In [1]:
# Import libraries
## --- Libraries   ---  ##
# File imports and aggregates data from multiple databases
import os
import fnmatch
import pandas as pd
import numpy as np
import random

import tensorflow as tf
from sklearn.model_selection import train_test_split

import matplotlib.pyplot as plt

### Importing data and label
#### The data samples are stored in a separate text files, each containing a single sample. The samples contain 72 features and are of uneven lenghts. The labels are given in a separate text file.
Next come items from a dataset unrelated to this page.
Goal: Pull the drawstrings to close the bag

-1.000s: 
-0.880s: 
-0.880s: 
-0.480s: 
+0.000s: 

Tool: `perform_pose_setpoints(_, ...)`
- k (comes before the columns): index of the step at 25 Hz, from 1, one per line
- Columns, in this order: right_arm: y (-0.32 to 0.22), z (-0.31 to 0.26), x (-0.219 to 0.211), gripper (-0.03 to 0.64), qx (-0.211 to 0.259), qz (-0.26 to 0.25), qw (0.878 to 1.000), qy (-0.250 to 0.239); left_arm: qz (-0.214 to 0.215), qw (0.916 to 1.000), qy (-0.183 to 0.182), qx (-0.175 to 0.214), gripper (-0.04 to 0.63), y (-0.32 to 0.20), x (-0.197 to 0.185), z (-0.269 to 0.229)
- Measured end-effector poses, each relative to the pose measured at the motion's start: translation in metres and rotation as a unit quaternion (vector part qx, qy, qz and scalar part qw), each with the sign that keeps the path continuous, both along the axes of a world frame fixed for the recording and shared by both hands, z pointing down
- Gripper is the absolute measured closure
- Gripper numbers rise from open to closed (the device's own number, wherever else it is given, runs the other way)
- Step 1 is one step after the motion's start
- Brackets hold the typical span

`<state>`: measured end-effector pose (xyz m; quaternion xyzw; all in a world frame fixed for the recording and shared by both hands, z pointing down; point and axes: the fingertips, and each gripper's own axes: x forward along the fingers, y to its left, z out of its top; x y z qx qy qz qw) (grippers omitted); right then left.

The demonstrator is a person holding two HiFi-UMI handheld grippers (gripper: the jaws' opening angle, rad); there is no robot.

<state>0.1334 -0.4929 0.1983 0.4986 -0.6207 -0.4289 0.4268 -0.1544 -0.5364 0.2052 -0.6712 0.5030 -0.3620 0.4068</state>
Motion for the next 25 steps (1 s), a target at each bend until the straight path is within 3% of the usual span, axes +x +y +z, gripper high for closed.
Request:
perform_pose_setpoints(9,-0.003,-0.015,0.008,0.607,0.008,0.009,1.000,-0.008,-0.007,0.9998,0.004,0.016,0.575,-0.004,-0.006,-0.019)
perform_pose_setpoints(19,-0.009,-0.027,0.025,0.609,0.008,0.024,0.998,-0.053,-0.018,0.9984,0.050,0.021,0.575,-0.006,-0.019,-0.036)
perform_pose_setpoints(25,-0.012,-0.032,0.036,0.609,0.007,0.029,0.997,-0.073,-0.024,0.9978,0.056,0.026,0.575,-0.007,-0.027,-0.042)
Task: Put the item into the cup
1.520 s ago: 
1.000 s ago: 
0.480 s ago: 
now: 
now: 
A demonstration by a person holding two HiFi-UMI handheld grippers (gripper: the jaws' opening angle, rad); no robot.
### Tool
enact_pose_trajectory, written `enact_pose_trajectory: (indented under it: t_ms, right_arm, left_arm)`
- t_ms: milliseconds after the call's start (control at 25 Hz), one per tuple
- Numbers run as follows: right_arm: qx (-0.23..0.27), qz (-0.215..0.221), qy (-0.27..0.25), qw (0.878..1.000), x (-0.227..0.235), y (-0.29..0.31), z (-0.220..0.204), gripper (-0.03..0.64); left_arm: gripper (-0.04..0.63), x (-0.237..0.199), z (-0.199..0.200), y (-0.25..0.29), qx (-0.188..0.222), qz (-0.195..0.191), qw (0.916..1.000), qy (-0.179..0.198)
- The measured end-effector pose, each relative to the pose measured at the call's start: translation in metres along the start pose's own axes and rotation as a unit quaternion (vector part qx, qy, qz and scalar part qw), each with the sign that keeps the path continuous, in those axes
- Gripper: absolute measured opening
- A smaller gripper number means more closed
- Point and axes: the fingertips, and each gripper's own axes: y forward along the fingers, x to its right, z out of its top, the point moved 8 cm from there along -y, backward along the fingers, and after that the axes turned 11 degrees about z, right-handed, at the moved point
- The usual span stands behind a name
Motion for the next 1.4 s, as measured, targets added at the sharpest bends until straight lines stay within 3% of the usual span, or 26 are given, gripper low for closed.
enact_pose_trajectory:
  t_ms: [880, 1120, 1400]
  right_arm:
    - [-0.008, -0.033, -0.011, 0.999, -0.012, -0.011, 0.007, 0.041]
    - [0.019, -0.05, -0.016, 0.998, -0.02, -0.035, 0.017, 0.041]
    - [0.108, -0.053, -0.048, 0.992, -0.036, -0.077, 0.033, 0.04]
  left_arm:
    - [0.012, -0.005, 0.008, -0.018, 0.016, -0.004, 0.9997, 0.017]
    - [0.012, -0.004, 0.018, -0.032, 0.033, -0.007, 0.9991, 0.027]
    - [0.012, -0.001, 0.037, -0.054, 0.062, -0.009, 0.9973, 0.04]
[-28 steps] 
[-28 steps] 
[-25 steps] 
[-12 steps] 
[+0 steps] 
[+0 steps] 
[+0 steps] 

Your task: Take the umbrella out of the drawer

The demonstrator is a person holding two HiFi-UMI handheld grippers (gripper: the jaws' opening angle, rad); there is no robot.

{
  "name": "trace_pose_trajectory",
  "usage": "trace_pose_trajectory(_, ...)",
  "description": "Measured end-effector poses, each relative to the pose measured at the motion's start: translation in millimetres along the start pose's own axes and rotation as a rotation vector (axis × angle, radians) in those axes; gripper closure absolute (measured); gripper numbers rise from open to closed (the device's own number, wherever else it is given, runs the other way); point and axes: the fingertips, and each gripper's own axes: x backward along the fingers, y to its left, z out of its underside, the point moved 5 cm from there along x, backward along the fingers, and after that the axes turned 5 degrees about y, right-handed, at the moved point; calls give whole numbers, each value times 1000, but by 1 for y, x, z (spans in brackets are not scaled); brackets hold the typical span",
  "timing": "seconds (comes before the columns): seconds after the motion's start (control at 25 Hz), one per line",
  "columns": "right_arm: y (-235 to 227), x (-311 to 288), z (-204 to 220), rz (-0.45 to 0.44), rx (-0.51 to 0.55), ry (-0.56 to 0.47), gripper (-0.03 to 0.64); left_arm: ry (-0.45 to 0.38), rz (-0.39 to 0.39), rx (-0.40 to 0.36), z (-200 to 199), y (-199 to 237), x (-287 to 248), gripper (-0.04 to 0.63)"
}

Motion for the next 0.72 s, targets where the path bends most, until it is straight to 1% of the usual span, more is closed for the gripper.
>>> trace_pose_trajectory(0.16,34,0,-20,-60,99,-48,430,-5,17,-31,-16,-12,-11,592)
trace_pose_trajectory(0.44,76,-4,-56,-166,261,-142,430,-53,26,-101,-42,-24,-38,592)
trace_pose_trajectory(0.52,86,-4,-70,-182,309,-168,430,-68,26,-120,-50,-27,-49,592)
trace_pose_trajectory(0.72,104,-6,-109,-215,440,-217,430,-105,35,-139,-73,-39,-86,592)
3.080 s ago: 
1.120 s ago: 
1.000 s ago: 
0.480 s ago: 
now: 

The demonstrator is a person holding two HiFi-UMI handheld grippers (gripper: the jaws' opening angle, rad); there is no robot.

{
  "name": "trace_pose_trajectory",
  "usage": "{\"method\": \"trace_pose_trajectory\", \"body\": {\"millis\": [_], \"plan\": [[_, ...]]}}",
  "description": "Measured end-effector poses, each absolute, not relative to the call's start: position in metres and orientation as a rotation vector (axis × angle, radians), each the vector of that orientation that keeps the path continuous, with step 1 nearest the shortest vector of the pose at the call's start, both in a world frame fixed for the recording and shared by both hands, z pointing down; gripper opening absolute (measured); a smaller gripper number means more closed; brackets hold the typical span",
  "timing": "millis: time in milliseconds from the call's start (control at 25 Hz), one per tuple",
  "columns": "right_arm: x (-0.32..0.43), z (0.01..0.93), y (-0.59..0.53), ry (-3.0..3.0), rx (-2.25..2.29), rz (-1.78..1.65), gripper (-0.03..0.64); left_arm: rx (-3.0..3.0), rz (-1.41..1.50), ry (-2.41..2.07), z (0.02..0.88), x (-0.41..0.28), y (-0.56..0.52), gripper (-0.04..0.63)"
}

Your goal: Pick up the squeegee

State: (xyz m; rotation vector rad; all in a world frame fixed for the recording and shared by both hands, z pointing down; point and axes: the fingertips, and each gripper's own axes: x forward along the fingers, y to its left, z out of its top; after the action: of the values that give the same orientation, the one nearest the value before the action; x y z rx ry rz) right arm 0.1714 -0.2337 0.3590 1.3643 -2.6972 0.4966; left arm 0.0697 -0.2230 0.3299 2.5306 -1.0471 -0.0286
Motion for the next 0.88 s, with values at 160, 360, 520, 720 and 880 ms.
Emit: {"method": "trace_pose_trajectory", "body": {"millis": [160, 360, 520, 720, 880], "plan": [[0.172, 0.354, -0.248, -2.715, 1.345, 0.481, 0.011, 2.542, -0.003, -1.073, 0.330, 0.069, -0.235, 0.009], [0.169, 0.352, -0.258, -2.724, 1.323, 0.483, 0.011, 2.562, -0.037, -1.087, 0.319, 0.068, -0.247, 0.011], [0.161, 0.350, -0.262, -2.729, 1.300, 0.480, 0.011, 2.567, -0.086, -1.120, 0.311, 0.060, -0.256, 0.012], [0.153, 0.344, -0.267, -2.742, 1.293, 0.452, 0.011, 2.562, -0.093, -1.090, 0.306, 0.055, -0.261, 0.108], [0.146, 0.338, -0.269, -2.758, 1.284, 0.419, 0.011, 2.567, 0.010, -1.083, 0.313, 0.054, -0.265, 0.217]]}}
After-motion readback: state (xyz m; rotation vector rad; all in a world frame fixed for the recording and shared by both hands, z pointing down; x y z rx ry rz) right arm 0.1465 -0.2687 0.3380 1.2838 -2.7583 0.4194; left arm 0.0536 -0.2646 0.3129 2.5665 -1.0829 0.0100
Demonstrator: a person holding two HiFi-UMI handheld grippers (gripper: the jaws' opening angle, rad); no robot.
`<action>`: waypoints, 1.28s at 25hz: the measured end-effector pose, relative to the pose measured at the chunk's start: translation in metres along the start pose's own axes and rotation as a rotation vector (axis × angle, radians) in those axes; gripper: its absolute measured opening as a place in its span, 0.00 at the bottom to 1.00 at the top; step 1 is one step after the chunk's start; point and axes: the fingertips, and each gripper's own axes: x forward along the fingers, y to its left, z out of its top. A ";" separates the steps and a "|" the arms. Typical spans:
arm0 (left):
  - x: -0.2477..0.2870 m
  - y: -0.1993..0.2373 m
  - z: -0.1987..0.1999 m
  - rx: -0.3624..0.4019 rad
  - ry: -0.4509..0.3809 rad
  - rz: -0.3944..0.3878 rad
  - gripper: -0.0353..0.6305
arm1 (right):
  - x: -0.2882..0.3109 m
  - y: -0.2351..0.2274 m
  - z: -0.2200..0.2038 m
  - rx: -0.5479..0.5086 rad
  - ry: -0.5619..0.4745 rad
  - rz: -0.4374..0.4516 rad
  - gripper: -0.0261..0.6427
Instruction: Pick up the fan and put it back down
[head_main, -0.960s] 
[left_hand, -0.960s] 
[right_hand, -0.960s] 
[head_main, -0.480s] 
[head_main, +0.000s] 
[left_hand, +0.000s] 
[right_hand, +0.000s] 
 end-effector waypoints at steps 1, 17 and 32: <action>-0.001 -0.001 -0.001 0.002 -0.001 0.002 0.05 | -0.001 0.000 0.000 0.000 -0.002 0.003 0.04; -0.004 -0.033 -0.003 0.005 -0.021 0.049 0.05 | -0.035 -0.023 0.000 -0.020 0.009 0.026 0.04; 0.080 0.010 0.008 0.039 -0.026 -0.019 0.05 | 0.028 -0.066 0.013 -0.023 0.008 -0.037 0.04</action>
The labels have multiple categories based on experience and performance scores.  

In [2]:
# Import data
# Get samples
path = os.getcwd() + '\\..\\..\\Data\\JIGSAWS\\'
surgical_action = 'Knot_Tying'
path_cont = '\\kinematics\\AllGestures\\'
file_list = os.listdir(path + surgical_action + path_cont)

if len(file_list) > 0:
    print("Number of files: %d", len(file_list))
    print("Found samples sucessfully !!")

    # Import labels
label_txt = "\\meta_file_Knot_Tying.txt"
labels = pd.read_csv(path+surgical_action+label_txt, sep="\s+", header=None)
if len(labels) > 0:
    print("Labels imported")
labels.columns = ['sample_name', "experience", "total_score", "ROT", "H", "TAM", "FOO", "OP", "QFP"] 
labels.describe()
# labels.head()


Number of files: %d 40
Found samples sucessfully !!
Labels imported


Unnamed: 0,total_score,ROT,H,TAM,FOO,OP,QFP
count,36.0,36.0,36.0,36.0,36.0,36.0,36.0
mean,14.416667,2.416667,2.25,2.027778,2.583333,2.277778,2.861111
std,5.106718,1.052209,0.937321,0.877858,0.937321,0.974272,0.960737
min,6.0,1.0,1.0,1.0,1.0,1.0,1.0
25%,10.0,1.75,1.75,1.0,2.0,1.0,2.0
50%,14.5,2.5,2.0,2.0,3.0,2.0,3.0
75%,19.0,3.0,3.0,3.0,3.0,3.0,4.0
max,22.0,4.0,4.0,3.0,4.0,4.0,4.0


In [None]:
# Import data
def is_file_empty(file_path):
    # Check if file empty by checking size of file (0 bytes)
    return os.path.exists(file_path) and os.stat(file_path).st_size == 0

print(file_list[0])
samples = []
for file in file_list:
    print("File: " + file)
    file_path = path + surgical_action + path_cont + file
    if is_file_empty(file_path):        
        if file.endswith('.txt') and file[:-4] in labels.values:            
            labels.drop([file[-4]])
    else:
        sample = pd.read_csv(file_path, sep="\s+", header=None)    
        sample.columns = ['m_l_x', 'm_l_y', 'm_l_z',
                          'm_l_r00','m_l_r01','m_l_r02',
                          'm_l_r10','m_l_r11','m_l_r12',
                          'm_l_r20','m_l_r21','m_l_r22',                 
                          'm_l_vx','m_l_vy','m_l_vz',
                          'm_l_avx','m_l_avy','m_l_avz',
                          'm_l_ang',
                          'm_r_x', 'm_r_y', 'm_r_z',
                          'm_r_r00','m_r_r01','m_r_r02',
                          'm_r_r10','m_r_r11','m_r_r12',
                          'm_r_r20','m_r_r21','m_r_r22',
                          'm_r_vx','m_r_vy','m_r_vz',
                          'm_r_avx','m_r_avy','m_r_avz',
                          'm_r_ang',
                          's_l_x', 's_l_y', 's_l_z',
                          's_l_r00','s_l_r01','s_l_r02',
                          's_l_r10','s_l_r11','s_l_r12',
                          's_l_r20','s_l_r21','s_l_r22',
                          's_l_vx','s_l_vy','s_l_vz',
                          's_l_avx','s_l_avy','s_l_avz',
                          's_l_ang',
                          's_r_x', 's_r_y', 's_r_z',
                          's_r_r00','s_r_r01','s_r_r02',
                          's_r_r10','s_r_r11','s_r_r12',
                          's_r_r20','s_r_r21','s_r_r22',                 
                          's_r_vx','s_r_vy','s_r_vz',
                          's_r_avx','s_r_avy','s_r_avz',
                          's_r_ang' ]

        samples.append(sample)

# samples[0].head()

### Label selection
#### Three main classes of labels are Novice, Intermediate and Expert. However there are multiple ways to label samples :
#### 1. Based purely on exprience (Number of hours on the DaVinci)
#### 2. Based on purely on the GRS performance score ( define a range of performance values to label)
#### 3. Consider the average of the two above.
#### 
#### Note:  For our scenario we will select the 2nd method.